■ **Work to complete**
Print all of the data below exactly as it appears, leaving out every image.

┌────────

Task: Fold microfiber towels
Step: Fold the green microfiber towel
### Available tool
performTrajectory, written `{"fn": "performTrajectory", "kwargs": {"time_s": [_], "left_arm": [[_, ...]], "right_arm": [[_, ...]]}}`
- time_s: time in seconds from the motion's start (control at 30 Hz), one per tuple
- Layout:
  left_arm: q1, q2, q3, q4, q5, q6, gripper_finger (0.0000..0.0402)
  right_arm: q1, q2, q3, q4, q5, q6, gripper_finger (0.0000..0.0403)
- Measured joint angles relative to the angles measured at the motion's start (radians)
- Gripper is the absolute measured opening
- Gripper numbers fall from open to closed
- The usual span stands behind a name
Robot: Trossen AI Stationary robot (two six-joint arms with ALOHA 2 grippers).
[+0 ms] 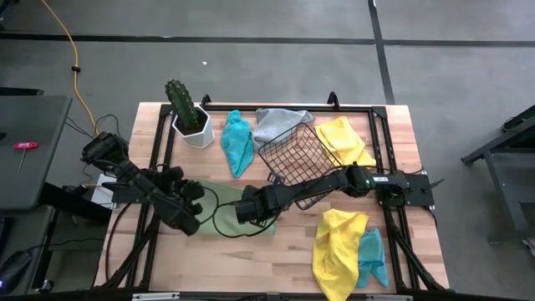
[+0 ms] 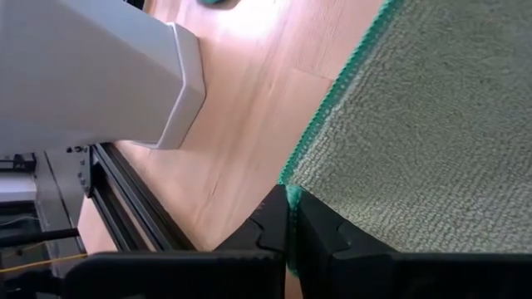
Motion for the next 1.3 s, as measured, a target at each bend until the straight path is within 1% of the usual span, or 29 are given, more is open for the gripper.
{"fn": "performTrajectory", "kwargs": {"time_s": [0.2, 0.33, 0.4, 0.53, 0.63, 0.73, 0.83, 0.97, 1.07, 1.13, 1.2, 1.3], "left_arm": [[0.015, 0.0, 0.0, 0.0, 0.004, 0.041, 0.0015], [0.024, 0.0, 0.0, -0.001, 0.007, 0.07, 0.0027], [0.027, 0.0, 0.0, -0.001, 0.007, 0.088, 0.0036], [0.027, 0.0, 0.012, -0.004, 0.007, 0.133, 0.0061], [0.027, 0.0, 0.049, -0.022, 0.006, 0.191, 0.0085], [0.016, -0.003, 0.112, -0.065, 0.004, 0.235, 0.0109], [-0.033, -0.043, 0.157, -0.042, 0.017, 0.279, 0.0128], [-0.164, -0.15, 0.154, 0.073, 0.048, 0.301, 0.0145], [-0.289, -0.257, 0.107, 0.211, 0.052, 0.279, 0.0149], [-0.35, -0.312, 0.067, 0.303, 0.054, 0.252, 0.0149], [-0.392, -0.349, 0.023, 0.368, 0.055, 0.219, 0.0148], [-0.424, -0.364, -0.034, 0.425, 0.071, 0.177, 0.0148]], "right_arm": [[0.0, 0.0, 0.0, 0.0, -0.001, 0.001, 0.0001], [0.0, 0.0, 0.0, -0.001, 0.01, 0.001, 0.0018], [0.0, 0.0, 0.0, -0.001, 0.011, 0.001, 0.0037], [0.0, 0.0, 0.0, -0.001, 0.029, -0.006, 0.009], [0.001, 0.0, 0.0, -0.002, 0.054, -0.069, 0.013], [0.012, -0.006, 0.0, -0.006, 0.073, -0.121, 0.0159], [0.045, -0.017, 0.001, -0.014, 0.072, -0.166, 0.0174], [0.114, -0.017, 0.001, -0.027, 0.068, -0.208, 0.0178], [0.164, -0.017, 0.001, -0.023, 0.074, -0.21, 0.0178], [0.193, -0.017, 0.001, -0.016, 0.077, -0.207, 0.0178], [0.213, -0.016, 0.001, 0.001, 0.068, -0.198, 0.0178], [0.231, -0.014, 0.001, 0.035, 0.063, -0.208, 0.0178]]}}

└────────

■ **Written reply**
Task: Fold microfiber towels
Step: Fold the green microfiber towel
### Available tool
performTrajectory, written `{"fn": "performTrajectory", "kwargs": {"time_s": [_], "left_arm": [[_, ...]], "right_arm": [[_, ...]]}}`
- time_s: time in seconds from the motion's start (control at 30 Hz), one per tuple
- Layout:
  left_arm: q1, q2, q3, q4, q5, q6, gripper_finger (0.0000..0.0402)
  right_arm: q1, q2, q3, q4, q5, q6, gripper_finger (0.0000..0.0403)
- Measured joint angles relative to the angles measured at the motion's start (radians)
- Gripper is the absolute measured opening
- Gripper numbers fall from open to closed
- The usual span stands behind a name
Robot: Trossen AI Stationary robot (two six-joint arms with ALOHA 2 grippers).
[+0 ms] 
[+0 ms] 
Motion for the next 1.3 s, as measured, a target at each bend until the straight path is within 1% of the usual span, or 29 are given, more is open for the gripper.
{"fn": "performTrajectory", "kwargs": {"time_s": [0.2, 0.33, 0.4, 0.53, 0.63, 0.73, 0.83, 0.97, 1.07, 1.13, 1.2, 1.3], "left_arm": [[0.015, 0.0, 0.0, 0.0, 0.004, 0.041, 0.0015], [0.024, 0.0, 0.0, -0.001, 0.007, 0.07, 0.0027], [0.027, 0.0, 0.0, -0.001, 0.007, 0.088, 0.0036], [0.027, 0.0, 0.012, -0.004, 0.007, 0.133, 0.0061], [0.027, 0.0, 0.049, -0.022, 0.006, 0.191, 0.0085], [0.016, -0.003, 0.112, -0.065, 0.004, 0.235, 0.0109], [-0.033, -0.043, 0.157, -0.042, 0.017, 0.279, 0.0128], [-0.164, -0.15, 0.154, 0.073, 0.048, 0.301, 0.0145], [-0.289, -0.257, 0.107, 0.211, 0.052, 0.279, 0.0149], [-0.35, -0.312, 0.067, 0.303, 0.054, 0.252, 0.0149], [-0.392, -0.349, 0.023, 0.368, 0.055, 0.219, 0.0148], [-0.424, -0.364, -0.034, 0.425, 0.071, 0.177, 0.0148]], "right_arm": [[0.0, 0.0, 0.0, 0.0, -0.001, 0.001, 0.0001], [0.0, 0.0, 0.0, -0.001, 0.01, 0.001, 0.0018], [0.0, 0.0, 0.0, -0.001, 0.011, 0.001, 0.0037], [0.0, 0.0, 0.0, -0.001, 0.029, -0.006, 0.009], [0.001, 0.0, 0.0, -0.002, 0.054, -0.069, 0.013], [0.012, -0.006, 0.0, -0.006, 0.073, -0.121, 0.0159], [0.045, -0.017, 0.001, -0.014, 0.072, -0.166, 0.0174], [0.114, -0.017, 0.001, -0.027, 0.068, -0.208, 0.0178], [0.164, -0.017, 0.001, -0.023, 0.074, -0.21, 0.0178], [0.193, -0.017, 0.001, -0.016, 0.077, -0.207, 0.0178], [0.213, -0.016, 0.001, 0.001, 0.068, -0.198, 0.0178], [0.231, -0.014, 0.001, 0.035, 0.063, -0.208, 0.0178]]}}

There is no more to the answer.